Task statement » Copy out every line of the data that has the word "them" somewhere in it.

Listed records »
━━━━━━
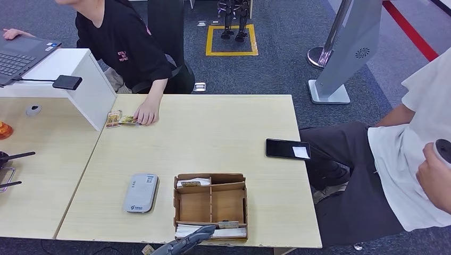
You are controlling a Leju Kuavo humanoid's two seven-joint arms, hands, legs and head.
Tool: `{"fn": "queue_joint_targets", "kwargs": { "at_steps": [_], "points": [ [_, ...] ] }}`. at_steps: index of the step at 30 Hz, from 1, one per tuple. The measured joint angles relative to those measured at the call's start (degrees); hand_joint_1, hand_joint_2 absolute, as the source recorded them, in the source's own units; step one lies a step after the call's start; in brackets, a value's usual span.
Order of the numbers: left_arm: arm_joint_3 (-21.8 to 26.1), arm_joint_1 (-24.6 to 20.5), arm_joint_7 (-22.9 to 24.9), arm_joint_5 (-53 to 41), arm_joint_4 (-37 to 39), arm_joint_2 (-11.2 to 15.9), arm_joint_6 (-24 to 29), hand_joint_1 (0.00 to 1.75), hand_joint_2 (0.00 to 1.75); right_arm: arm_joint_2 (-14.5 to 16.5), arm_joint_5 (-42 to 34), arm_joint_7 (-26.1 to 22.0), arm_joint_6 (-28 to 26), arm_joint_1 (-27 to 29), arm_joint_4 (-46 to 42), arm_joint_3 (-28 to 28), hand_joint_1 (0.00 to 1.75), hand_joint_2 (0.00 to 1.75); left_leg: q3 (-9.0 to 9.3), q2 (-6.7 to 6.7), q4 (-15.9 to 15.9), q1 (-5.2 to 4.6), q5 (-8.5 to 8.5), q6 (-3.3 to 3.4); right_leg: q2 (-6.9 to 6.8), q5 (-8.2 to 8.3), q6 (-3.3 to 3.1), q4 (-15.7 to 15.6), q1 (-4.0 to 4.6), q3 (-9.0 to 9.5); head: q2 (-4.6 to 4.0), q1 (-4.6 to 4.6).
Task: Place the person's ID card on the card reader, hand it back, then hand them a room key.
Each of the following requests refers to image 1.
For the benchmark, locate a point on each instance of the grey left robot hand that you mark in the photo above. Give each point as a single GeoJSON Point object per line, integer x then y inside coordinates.
{"type": "Point", "coordinates": [192, 237]}

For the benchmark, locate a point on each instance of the person's left hand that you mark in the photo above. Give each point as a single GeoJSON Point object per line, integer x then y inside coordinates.
{"type": "Point", "coordinates": [435, 183]}
{"type": "Point", "coordinates": [147, 112]}

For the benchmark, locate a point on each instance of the person's right hand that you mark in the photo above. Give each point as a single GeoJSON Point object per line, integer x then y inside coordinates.
{"type": "Point", "coordinates": [12, 33]}

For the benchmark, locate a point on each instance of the orange picture room key card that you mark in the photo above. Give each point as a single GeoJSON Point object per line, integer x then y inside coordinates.
{"type": "Point", "coordinates": [127, 120]}

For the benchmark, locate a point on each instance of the white round remote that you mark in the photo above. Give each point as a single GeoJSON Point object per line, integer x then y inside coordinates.
{"type": "Point", "coordinates": [444, 149]}

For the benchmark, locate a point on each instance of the wooden compartment organizer box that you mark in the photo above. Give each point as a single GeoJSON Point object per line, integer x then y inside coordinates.
{"type": "Point", "coordinates": [229, 206]}

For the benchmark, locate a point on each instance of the person's right forearm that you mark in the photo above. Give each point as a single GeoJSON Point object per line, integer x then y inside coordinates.
{"type": "Point", "coordinates": [28, 34]}
{"type": "Point", "coordinates": [395, 117]}

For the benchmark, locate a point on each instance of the person's left forearm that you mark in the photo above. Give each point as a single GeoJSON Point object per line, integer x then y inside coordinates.
{"type": "Point", "coordinates": [158, 91]}

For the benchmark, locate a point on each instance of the key card in clear sleeve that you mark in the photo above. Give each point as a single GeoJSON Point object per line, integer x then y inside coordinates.
{"type": "Point", "coordinates": [113, 119]}

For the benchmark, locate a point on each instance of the person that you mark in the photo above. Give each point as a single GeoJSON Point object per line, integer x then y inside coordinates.
{"type": "Point", "coordinates": [123, 42]}
{"type": "Point", "coordinates": [394, 197]}

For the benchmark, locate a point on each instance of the white sleeves with gold card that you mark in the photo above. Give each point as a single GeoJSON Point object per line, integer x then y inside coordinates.
{"type": "Point", "coordinates": [193, 182]}

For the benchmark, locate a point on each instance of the grey card reader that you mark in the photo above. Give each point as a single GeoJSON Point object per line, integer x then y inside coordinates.
{"type": "Point", "coordinates": [140, 191]}

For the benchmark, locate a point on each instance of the dark grey laptop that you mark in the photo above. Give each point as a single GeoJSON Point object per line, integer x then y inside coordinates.
{"type": "Point", "coordinates": [19, 56]}

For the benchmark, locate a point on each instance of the small tan tag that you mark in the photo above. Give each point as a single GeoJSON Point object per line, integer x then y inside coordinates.
{"type": "Point", "coordinates": [148, 250]}

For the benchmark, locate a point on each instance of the white desk riser box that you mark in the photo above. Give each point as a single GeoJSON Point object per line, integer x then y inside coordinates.
{"type": "Point", "coordinates": [91, 93]}

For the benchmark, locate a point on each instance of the black rectangular adapter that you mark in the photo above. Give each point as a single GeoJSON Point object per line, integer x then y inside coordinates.
{"type": "Point", "coordinates": [67, 82]}

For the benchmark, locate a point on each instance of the white round puck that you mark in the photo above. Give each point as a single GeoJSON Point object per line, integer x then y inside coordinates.
{"type": "Point", "coordinates": [33, 110]}

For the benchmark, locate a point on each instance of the black office chair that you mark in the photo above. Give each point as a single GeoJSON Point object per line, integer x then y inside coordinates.
{"type": "Point", "coordinates": [165, 28]}

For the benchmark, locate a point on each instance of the yellow floor tape square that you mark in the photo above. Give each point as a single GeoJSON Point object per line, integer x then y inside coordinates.
{"type": "Point", "coordinates": [208, 42]}

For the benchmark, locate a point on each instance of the orange object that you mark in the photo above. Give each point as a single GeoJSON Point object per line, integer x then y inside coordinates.
{"type": "Point", "coordinates": [5, 131]}

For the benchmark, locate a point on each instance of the small white floor scrap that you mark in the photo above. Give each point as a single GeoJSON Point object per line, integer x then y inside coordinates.
{"type": "Point", "coordinates": [358, 247]}

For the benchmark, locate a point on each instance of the small silver floor outlet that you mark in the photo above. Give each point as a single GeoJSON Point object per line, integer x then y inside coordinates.
{"type": "Point", "coordinates": [215, 22]}
{"type": "Point", "coordinates": [201, 23]}

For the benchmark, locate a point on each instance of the black smartphone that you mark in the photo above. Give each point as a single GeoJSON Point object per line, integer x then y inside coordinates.
{"type": "Point", "coordinates": [281, 149]}

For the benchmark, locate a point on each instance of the humanoid robot with black legs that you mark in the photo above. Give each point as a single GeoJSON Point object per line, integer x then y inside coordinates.
{"type": "Point", "coordinates": [243, 17]}

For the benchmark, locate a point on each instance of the red floor tape line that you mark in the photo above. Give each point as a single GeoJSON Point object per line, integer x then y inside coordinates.
{"type": "Point", "coordinates": [411, 32]}

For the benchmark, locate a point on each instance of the grey kiosk stand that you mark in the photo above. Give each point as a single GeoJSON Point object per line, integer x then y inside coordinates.
{"type": "Point", "coordinates": [347, 56]}

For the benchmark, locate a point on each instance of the chrome stanchion pole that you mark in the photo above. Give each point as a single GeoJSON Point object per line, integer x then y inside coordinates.
{"type": "Point", "coordinates": [318, 58]}
━━━━━━
Reply to the exercise »
Tool: `{"fn": "queue_joint_targets", "kwargs": { "at_steps": [_], "points": [ [_, ...] ] }}`. at_steps: index of the step at 30 Hz, from 1, one per tuple. The measured joint angles relative to those measured at the call's start (degrees); hand_joint_1, hand_joint_2 absolute, as the source recorded them, in the source's own units; step one lies a step after the call's start; in brackets, a value's usual span.
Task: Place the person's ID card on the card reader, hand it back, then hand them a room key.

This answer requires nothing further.